Poking holes in heteronormativity: UKZN hosts launch of PsySSA’s practice guidelines

Suntosh R. Pillay

How can we promote the mental health and human rights of people who are lesbian, gay, bisexual, transgender, or intersex (LGBTI)? This was the question up for discussion at a recent advocacy event at the University of KwaZulu-Natal (UKZN), which included the provincial launch of PsySSA’s historic publication, the Practice Guidelines for Psychology Professionals Working with Sexually- And Gender Diverse People. The event was sponsored by UKZN’s Division for Student Services, who is responsible for safeguarding the rights of LGBTI students on campus.

All three panellists engaged with the application of the Guidelines and how best to disrupt heteronormativity. Nonhlanhla Mkhize, the founder and director of Durban’s LGBT community centre, said “the engagement with these guidelines requires a continuous back and forth. The challenge will now be how to implement them”. Using the example of how lesbian women are murdered due to their sexual orientation, she urged the audience of over 100 health professionals, academics, and students to ensure that these guidelines are put into practice.

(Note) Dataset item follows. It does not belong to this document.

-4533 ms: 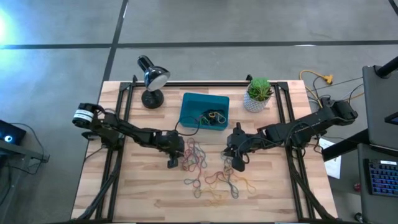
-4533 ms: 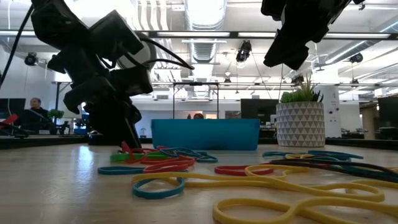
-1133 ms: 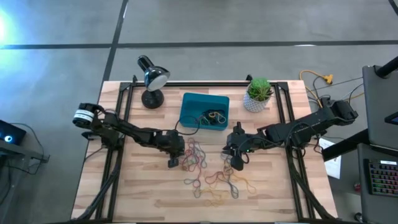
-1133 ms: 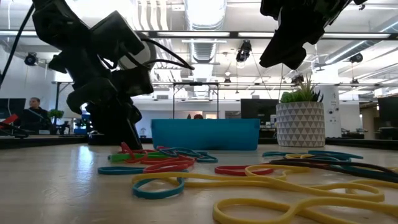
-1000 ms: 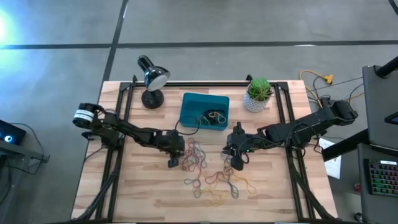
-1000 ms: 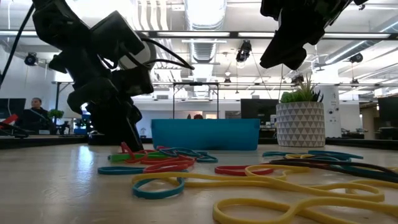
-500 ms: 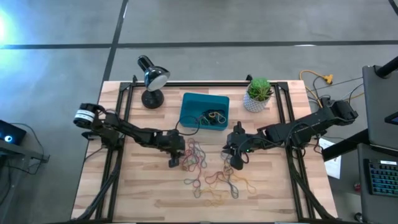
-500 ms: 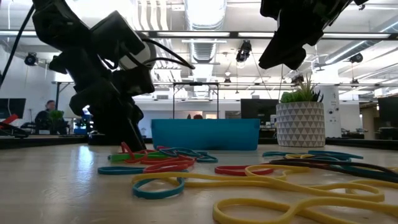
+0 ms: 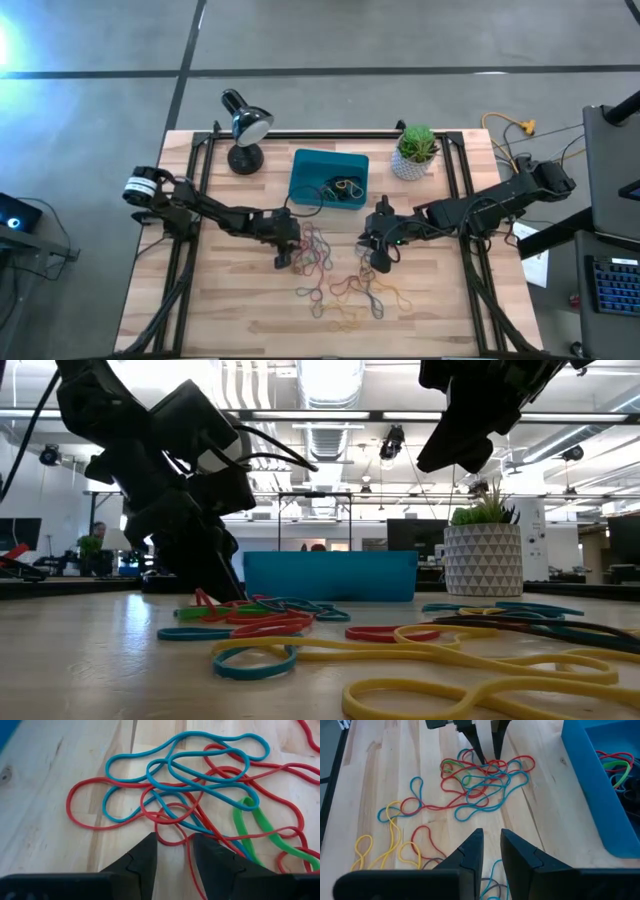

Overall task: Pick and place rubber bands into bin
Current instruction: Put the red rubber band into the blue bin

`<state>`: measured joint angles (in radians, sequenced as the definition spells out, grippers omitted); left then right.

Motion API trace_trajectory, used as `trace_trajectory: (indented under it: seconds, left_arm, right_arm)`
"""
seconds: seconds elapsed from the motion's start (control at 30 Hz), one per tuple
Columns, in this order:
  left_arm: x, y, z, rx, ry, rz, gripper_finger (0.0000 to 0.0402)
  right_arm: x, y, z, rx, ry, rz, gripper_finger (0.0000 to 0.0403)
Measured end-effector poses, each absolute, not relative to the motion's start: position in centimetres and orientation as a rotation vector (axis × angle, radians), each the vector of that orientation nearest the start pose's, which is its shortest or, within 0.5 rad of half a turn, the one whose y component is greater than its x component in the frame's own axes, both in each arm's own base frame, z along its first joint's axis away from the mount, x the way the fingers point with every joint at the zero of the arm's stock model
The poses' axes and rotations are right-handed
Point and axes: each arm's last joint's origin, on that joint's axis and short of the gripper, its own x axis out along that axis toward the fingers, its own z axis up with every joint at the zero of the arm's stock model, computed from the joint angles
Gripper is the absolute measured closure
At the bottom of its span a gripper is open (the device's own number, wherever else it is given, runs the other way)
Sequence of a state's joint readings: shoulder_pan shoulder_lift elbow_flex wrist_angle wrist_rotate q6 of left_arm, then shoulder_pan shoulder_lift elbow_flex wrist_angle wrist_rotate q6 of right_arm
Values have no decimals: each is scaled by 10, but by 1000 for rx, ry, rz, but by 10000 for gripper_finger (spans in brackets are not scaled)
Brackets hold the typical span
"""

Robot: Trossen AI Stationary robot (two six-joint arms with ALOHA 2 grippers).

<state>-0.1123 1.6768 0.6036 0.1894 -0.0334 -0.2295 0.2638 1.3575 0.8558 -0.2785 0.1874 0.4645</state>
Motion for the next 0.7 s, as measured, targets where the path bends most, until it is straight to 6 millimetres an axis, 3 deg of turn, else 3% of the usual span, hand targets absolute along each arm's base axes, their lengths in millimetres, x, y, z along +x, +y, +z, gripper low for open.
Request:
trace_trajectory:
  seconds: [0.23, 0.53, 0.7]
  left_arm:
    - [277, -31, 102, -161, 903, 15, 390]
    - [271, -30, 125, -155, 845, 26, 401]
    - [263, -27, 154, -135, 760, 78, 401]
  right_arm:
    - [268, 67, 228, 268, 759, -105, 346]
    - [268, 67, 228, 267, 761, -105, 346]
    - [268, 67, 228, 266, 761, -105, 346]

Siya Khumalo, author of the book You have to be gay to know God, confessed that his church messed up his identity and self-esteem as a teenager, causing him to unhealthily question who he was as a young man growing up in a rural area.

He asked, “What would happen if our birth certificates said ‘gender as we know it now’?” He was building on the point make by Kerry Frizelle, a counselling psychologist and lecturer at UKZN, who urged everyone let go of unnecessary binaries and embrace diversity.

“People don’t know what to do with you when you don’t fit into the binary, it can elicit murderous impulses in people!” said Frizelle. “The real problem,” she believes, “is that we are embedded in a heterosexual matrix and we need to poke a hole in this heteronormativity”. Frizelle reflected on being a queer woman in the academy and the prejudices experienced even in the university corridors. “We need to develop more equitable gender relations, but the challenge of poking these holes is that it cannot be left to people who identify as gender non-conforming… it’s too dangerous! It has to be the work of all of us”.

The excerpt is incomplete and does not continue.